Interestin­gly, EFF leader Julius Malema had warned Mapaila in a tweet the day before that he was being threatened because “the old man is not happy with him and anything is possible”. Although we won’t admit it now, there certainly were some of us who believed that with the tabling of Netshitenz­he’s motion there was a good chance Zuma would be ousted.

Contrary to reports that more than half of the NEC’s members were opposed to Zuma, only 23 voted for the motion. Still, at least 18 members did speak out against him. And rather than leave the room, he chose to remain and listen to his detractors.

What they said must have enraged Zuma. He tore into the Gauteng ANC leadership in particular, saying that they couldn’t blame him for their embarrassi­ng losses in the municipal elections and suggested it was their own fault, bizarrely, as they had refused to hand out T-shirts bearing his name when they campaigned in the province.

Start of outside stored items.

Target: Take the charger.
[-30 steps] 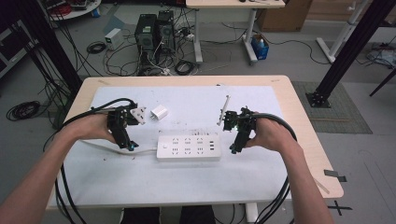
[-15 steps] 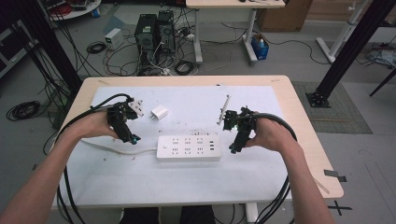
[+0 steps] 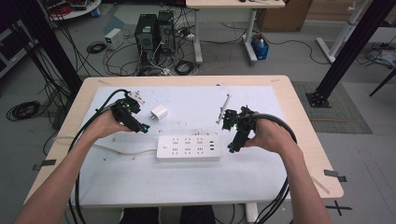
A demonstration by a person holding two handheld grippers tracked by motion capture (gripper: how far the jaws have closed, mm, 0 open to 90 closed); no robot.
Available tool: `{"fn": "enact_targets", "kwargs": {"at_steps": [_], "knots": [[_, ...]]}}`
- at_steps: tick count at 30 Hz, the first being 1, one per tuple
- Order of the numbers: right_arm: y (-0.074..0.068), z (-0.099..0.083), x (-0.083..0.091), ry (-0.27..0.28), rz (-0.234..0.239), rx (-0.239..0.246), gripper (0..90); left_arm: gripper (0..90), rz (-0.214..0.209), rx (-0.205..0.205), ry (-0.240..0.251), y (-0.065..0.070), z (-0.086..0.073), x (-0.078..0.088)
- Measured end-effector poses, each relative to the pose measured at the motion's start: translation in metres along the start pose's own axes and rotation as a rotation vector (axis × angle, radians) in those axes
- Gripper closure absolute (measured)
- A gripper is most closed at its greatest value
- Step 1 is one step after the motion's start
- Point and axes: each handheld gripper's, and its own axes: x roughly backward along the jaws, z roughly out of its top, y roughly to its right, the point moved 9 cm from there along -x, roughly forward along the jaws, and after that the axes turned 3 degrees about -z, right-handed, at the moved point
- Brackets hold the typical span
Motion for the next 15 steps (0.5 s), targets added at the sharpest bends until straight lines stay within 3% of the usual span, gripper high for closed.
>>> {"fn": "enact_targets", "kwargs": {"at_steps": [8,12,15], "knots": [[0.0,-0.003,0.004,0.022,-0.002,-0.027,10.9,12.8,0.058,0.12,0.092,-0.016,0.004,-0.016],[0.001,-0.003,0.004,0.032,-0.005,-0.038,10.9,12.8,0.054,0.184,0.136,-0.022,0.007,-0.026],[0.002,-0.002,0.004,0.039,-0.007,-0.039,10.8,12.8,0.072,0.207,0.161,-0.027,0.01,-0.033]]}}
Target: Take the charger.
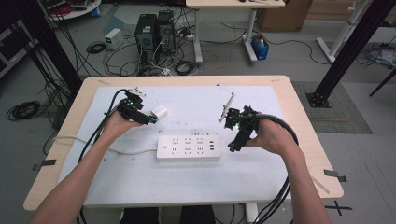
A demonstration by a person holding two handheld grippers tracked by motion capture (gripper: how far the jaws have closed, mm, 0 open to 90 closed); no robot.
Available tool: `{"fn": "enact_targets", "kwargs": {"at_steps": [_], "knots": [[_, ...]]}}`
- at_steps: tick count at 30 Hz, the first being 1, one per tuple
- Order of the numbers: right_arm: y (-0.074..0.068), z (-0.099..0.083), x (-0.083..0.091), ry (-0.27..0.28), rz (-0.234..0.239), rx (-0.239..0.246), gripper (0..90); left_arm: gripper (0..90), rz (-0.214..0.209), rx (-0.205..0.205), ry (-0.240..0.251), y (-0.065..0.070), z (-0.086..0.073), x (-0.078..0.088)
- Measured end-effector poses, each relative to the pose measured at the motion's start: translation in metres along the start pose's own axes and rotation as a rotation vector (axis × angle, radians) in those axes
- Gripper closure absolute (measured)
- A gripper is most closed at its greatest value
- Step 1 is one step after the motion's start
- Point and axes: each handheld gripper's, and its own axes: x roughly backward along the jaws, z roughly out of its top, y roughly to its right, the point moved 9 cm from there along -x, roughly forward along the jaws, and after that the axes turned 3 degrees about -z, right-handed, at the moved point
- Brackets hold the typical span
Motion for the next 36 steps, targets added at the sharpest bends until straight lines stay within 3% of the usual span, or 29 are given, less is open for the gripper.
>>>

Such utterances speaks volumes of the contempt for voters. And don’t think the voters don’t notice.

The party did presumably hand out the appropriat­e T-shirts, along with the food parcels and goodie bags, in the run-up to last week’s by-election in Nquthu, KwaZulu-Natal. But, for all the good that did, the once moribund Inkatha Freedom Party pulled off an extraordin­ary victory here, in Zuma’s own backyard.

Such setbacks were convenient­ly forgotten by those elated Zuma supporters at the NEC meeting, one of whom was the Minister of Police, Fikile Mbalula. He told The Star that it was the party veterans and stalwarts who wanted Zuma to step down who were the real problem here.

“We can’t be blackmaile­d by the stalwarts who are filthy and stinking rich because they benefited from (black economic empowermen­t). If they have made up their minds to sell out, they must leave the ANC out of it,” he said.

“We won’t be lectured by them. They masquerade as people who are genuinely concerned about the ANC, but we know they are not.”

Umkhonto we Sizwe Military Veterans Associatio­n chairman Kebby Maphatsoe said much the same thing. “Those who want President Zuma to step down are the ones who are rich. Some of them are long-serving cabinet ministers, they have good pensions.”

Ordinarily, a comment to the effect that there’s none so blind as those that won’t see would do, but it would seem we’re dealing with folk who go to sleep wearing helmets fashioned from tin foil to prevent their brains from being infected, gamma ray-like, from anything remotely resembling reason, common sense or rational thought.